Current trends in the treatment and therapeutic strategies against Ribosome-inactivating proteins

Ribosome-inactivating proteins (RIPs) are cytotoxic RNA N-glycosidases from plants, bacteria, and fungi that depurinate a conserved adenine residue in the sarcin-ricin loop (SRL) of 28S rRNA, halting protein synthesis by blocking the recruitment of translation elongation factors. Ricin, a Type II RIP from Ricinus communis , features an enzymatic A-chain (RTA) linked by disulfide bond to lectin B-chain (RTB). RTB binds cell-surface galactose for retrograde entry and release RTA in the cytosol that interacts with the SRL and causes apoptosis. Inhalation of ricin leads to pulmonary edema; ingestion to gastrointestinal hemorrhage and multi-organ failure.
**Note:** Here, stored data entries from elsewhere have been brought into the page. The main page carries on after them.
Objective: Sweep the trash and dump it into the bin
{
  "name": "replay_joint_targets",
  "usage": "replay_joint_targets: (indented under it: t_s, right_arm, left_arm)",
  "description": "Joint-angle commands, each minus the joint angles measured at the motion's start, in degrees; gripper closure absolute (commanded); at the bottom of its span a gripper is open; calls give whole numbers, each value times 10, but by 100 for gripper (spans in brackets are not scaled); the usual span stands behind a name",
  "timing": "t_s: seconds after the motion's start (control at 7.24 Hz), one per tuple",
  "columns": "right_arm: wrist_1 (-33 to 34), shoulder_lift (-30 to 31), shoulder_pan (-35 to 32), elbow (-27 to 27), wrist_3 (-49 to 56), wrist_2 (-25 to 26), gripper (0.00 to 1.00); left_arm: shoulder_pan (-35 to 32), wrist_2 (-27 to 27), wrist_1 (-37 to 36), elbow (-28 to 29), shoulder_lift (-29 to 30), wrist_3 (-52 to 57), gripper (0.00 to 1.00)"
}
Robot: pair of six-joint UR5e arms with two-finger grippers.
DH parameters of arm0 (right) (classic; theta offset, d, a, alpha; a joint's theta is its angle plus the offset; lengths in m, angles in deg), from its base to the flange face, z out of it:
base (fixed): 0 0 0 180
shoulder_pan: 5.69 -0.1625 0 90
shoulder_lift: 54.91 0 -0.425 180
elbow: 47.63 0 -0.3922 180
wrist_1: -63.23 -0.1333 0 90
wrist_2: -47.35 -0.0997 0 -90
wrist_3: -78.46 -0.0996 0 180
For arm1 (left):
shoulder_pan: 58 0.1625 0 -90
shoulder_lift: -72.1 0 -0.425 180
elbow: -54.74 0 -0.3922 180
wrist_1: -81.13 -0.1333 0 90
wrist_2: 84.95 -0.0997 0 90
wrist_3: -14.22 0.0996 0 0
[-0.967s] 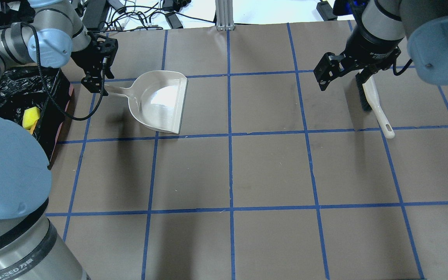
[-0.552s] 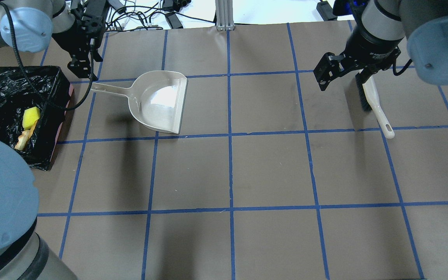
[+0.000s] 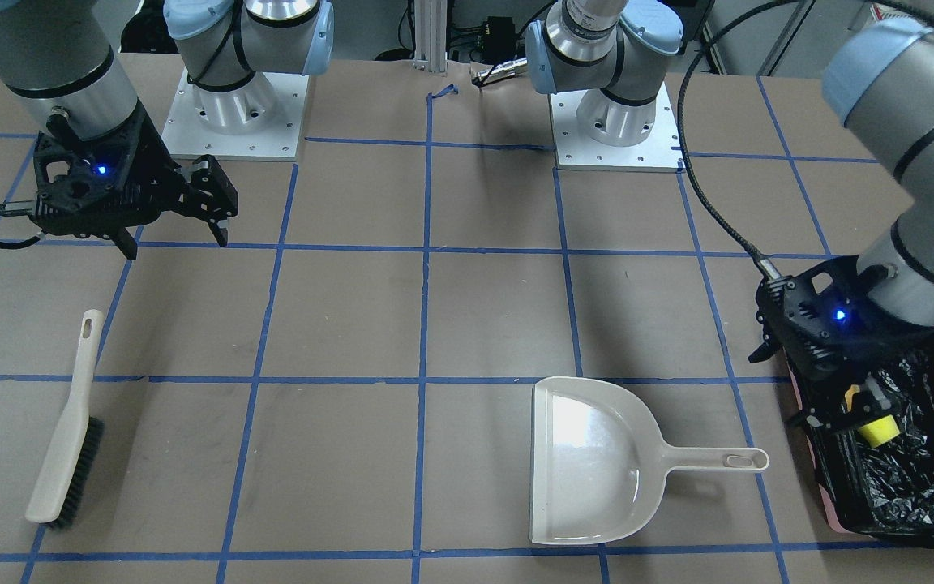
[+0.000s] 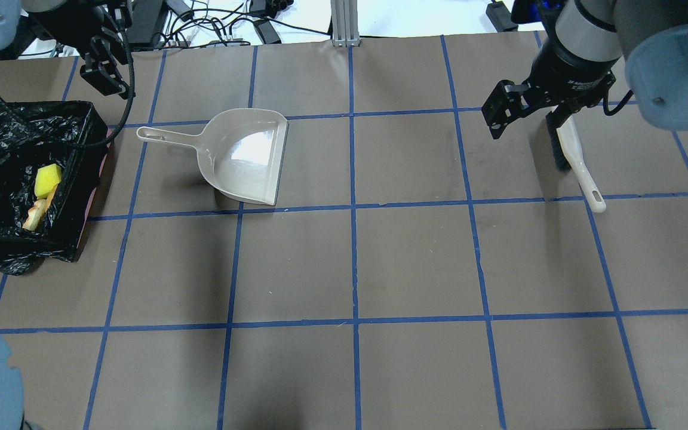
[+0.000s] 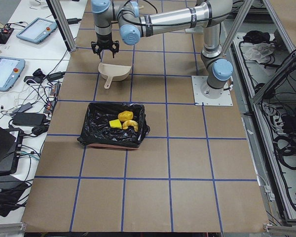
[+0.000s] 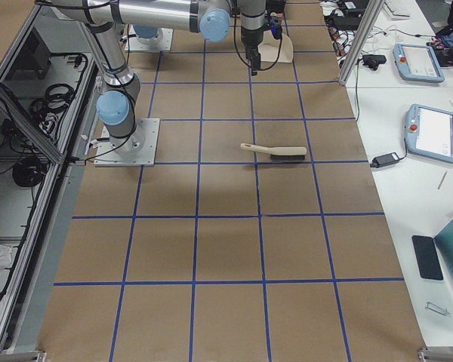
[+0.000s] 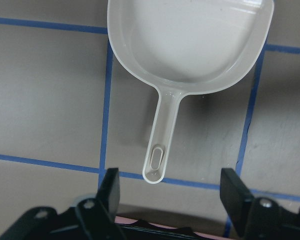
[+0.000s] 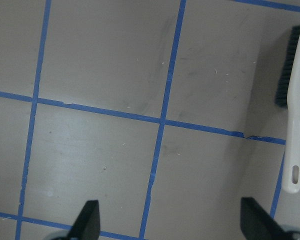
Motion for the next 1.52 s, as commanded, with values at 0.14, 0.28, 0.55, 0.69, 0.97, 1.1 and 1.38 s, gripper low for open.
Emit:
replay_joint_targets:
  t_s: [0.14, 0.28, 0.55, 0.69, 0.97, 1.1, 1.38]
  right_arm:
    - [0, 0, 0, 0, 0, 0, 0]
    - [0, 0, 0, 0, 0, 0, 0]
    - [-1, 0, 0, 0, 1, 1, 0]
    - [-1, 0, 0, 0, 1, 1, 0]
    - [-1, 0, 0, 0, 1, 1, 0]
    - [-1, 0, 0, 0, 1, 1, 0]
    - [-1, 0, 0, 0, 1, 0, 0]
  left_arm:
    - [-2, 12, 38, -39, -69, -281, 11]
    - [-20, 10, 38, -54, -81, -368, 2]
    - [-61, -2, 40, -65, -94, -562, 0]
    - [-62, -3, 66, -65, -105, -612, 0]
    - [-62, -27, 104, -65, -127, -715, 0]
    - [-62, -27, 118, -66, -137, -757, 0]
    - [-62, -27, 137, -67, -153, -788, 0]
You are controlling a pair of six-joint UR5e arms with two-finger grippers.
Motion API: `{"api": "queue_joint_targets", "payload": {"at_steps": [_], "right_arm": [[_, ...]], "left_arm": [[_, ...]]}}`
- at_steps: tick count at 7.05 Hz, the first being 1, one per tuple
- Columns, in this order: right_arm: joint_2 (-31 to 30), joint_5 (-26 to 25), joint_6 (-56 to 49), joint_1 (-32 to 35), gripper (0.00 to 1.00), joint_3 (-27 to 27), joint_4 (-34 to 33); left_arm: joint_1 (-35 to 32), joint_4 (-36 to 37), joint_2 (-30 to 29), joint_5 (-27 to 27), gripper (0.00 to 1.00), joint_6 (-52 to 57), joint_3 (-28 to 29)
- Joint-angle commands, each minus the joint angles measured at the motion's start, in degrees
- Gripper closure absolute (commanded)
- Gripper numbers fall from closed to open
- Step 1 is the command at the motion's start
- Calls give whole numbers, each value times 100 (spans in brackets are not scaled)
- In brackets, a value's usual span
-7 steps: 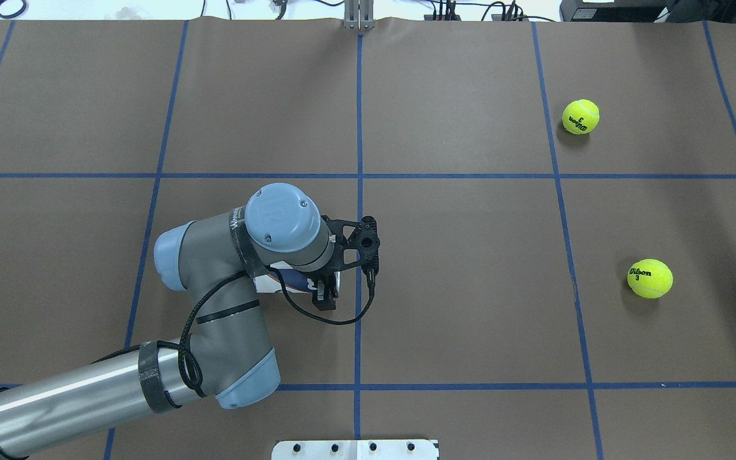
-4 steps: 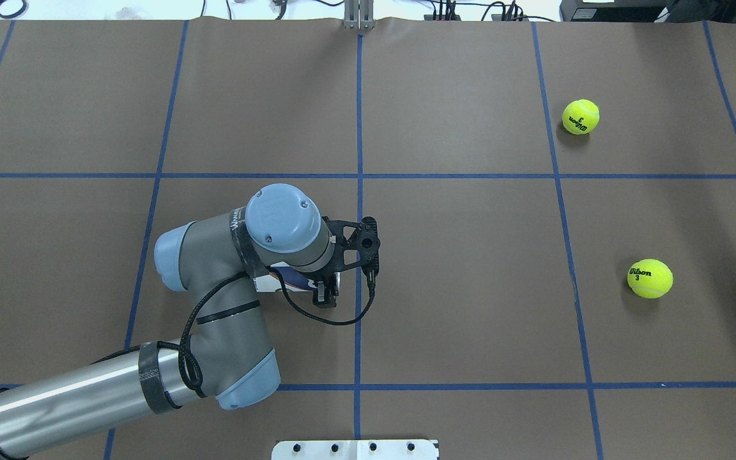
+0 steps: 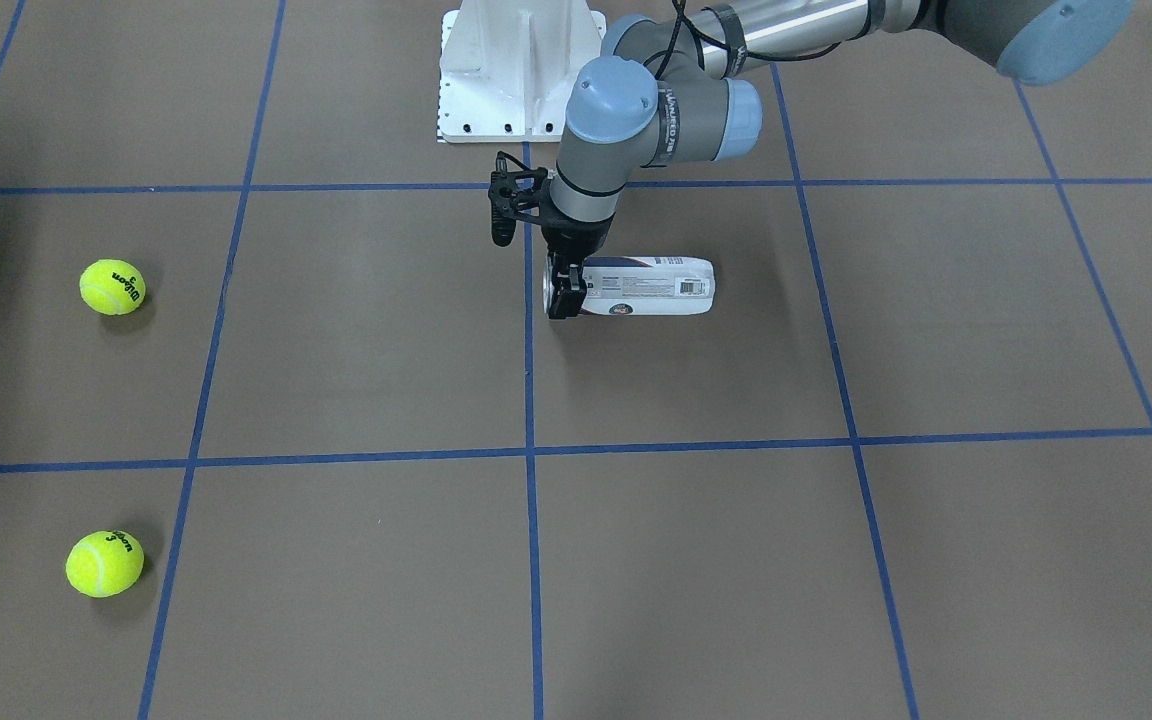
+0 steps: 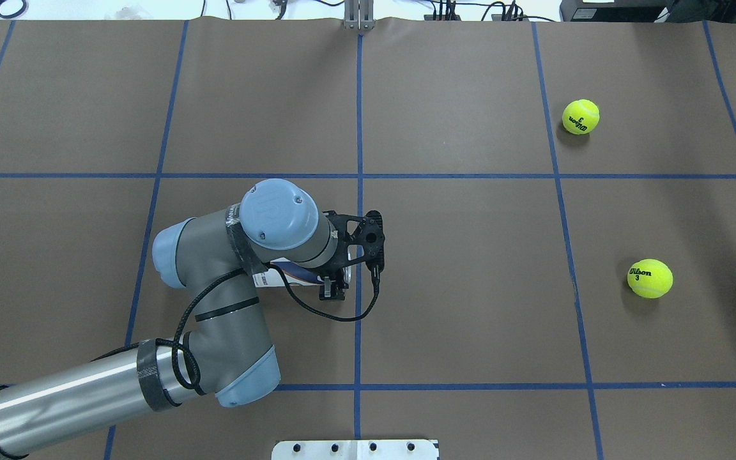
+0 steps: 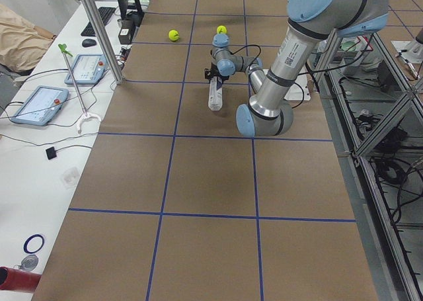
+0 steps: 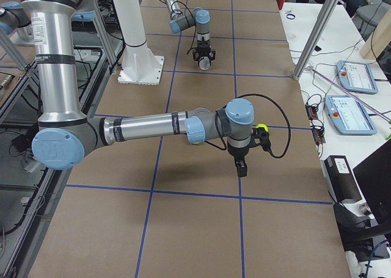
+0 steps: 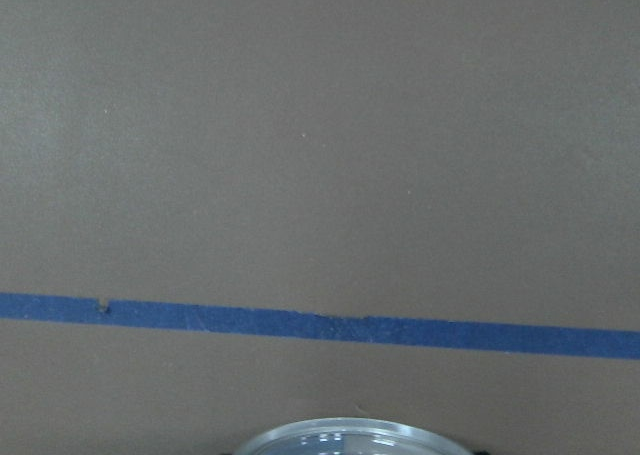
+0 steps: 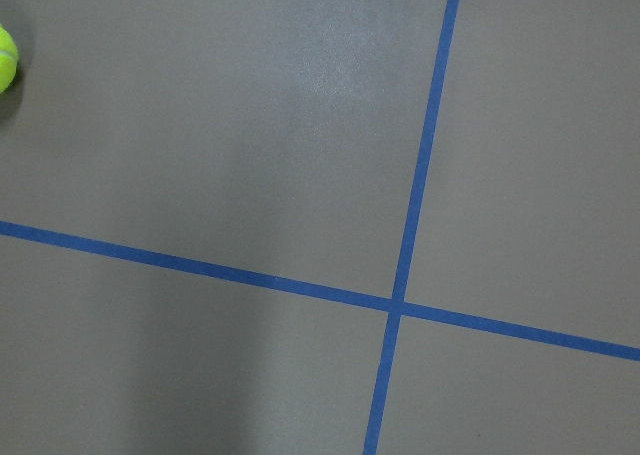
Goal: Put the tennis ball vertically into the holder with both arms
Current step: 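Lift and rotate the white can upright with the left gripper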
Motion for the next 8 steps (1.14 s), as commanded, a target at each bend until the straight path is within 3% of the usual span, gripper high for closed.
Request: {"api": "queue_joint_targets", "payload": {"at_steps": [1, 5, 8], "right_arm": [[0, 0, 0, 0, 0, -19, 0], [9, 0, 0, 0, 0, -11, 0], [9, 9, 0, -9, 0, 16, 0]], "left_arm": [[-218, -1180, -22, -10, 30, -194, -33], [-527, -3765, -31, 68, 35, -1862, 54], [-483, -6093, -57, 797, 36, -2830, 791]]}}
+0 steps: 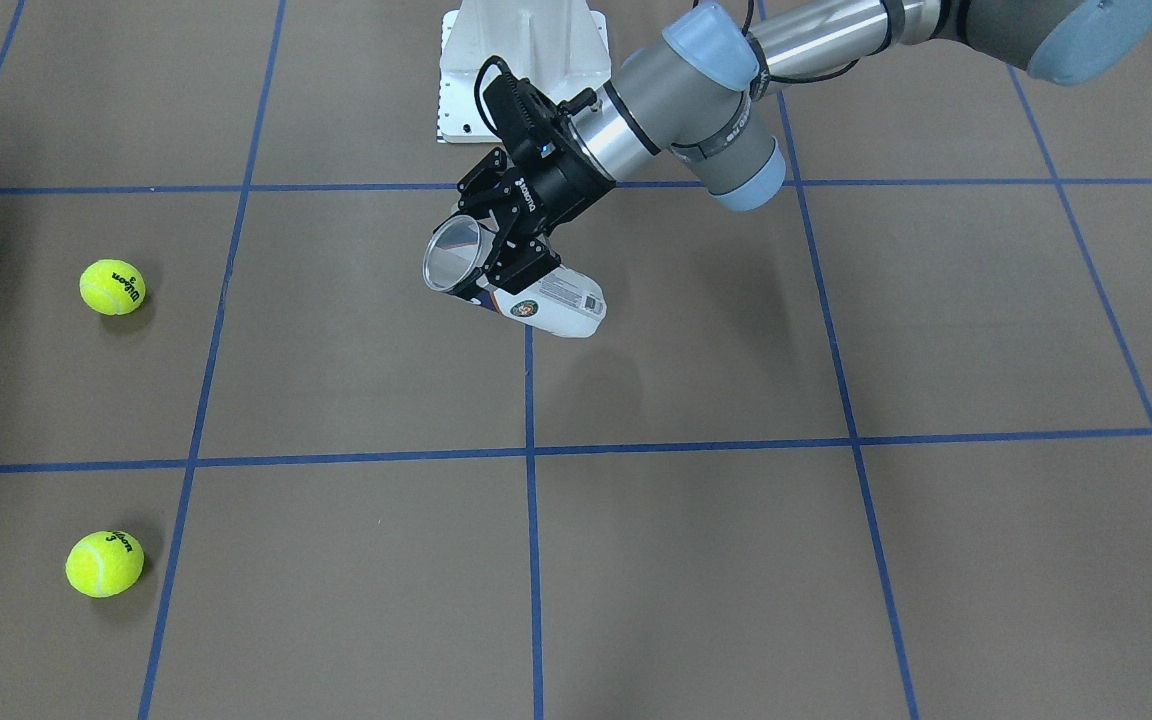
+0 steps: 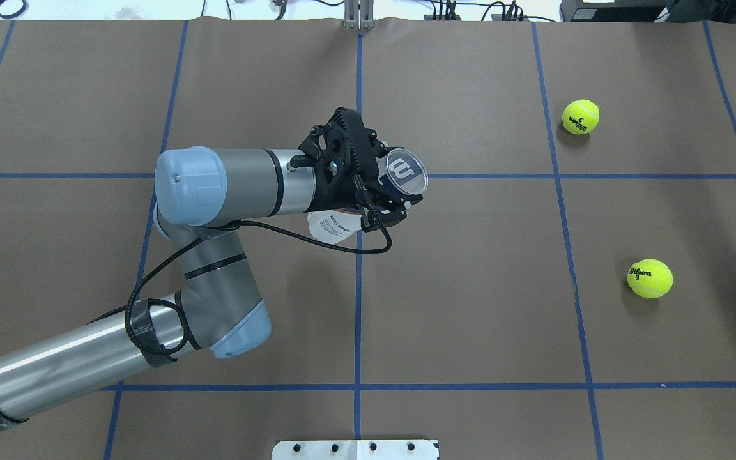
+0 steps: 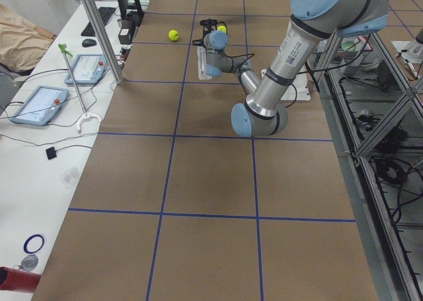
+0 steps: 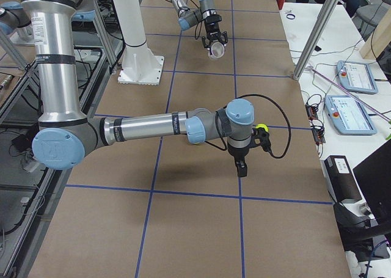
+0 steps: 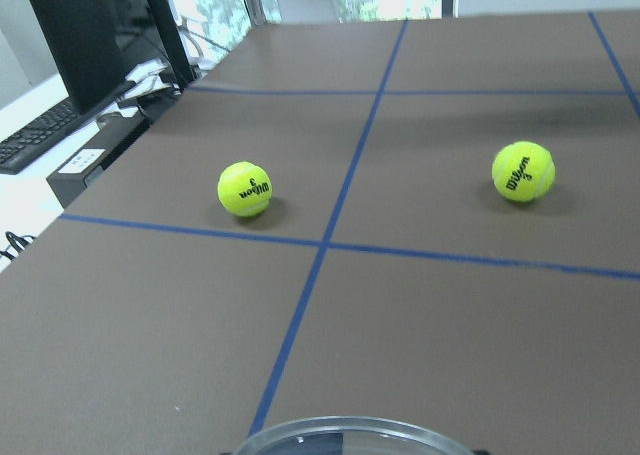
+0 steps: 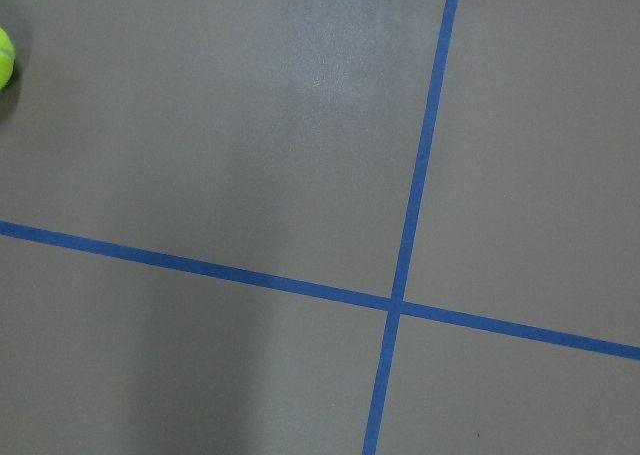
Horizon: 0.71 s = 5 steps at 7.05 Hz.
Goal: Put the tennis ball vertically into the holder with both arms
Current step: 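Lift and rotate the white can upright with the left gripper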
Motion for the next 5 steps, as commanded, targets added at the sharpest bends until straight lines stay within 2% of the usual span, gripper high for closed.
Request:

Shiga toxin (AB 5 ) from Shigella and Shiga toxin producing E. coli (STEC) targets Gb3 on renal/endothelial cells, inducing hemolytic uremic syndrome (HUS) with anemia, thrombocytopenia, and renal failure. Mucoricin from Mucorale fungi inactivates ribosomes while disrupting endothelial barriers, promoting angioinvasion and necrosis in mucormycosis following similar mode of action. Real-world threats persist: 1992/2024 STEC outbreaks (Jack in the Box, McDonald’s) drove HUS and food safety reforms; ricin featured in the 1978 Markov assassination and a 2025 ISIS plot in India; India’s 2021 COVID-mucormycosis surge exceeded 47,000 cases amid hyperglycemia. Therapeutics include anti-RTA/RTB monoclonal antibodies, DNA-encoded platforms, RiVax/RVEc vaccines, small-molecule inhibitors of RTA, Gb3 decoys, and antimicrobials like trans-cinnamaldehyde/allicin. Yet, no approved antidotes exist, highlighting urgent needs in research and biodefense. This review examines three clinically significant RIPs—ricin, Shiga toxin, and mucoricin—detailing their mechanisms, real-world incidents, and therapeutic strategies.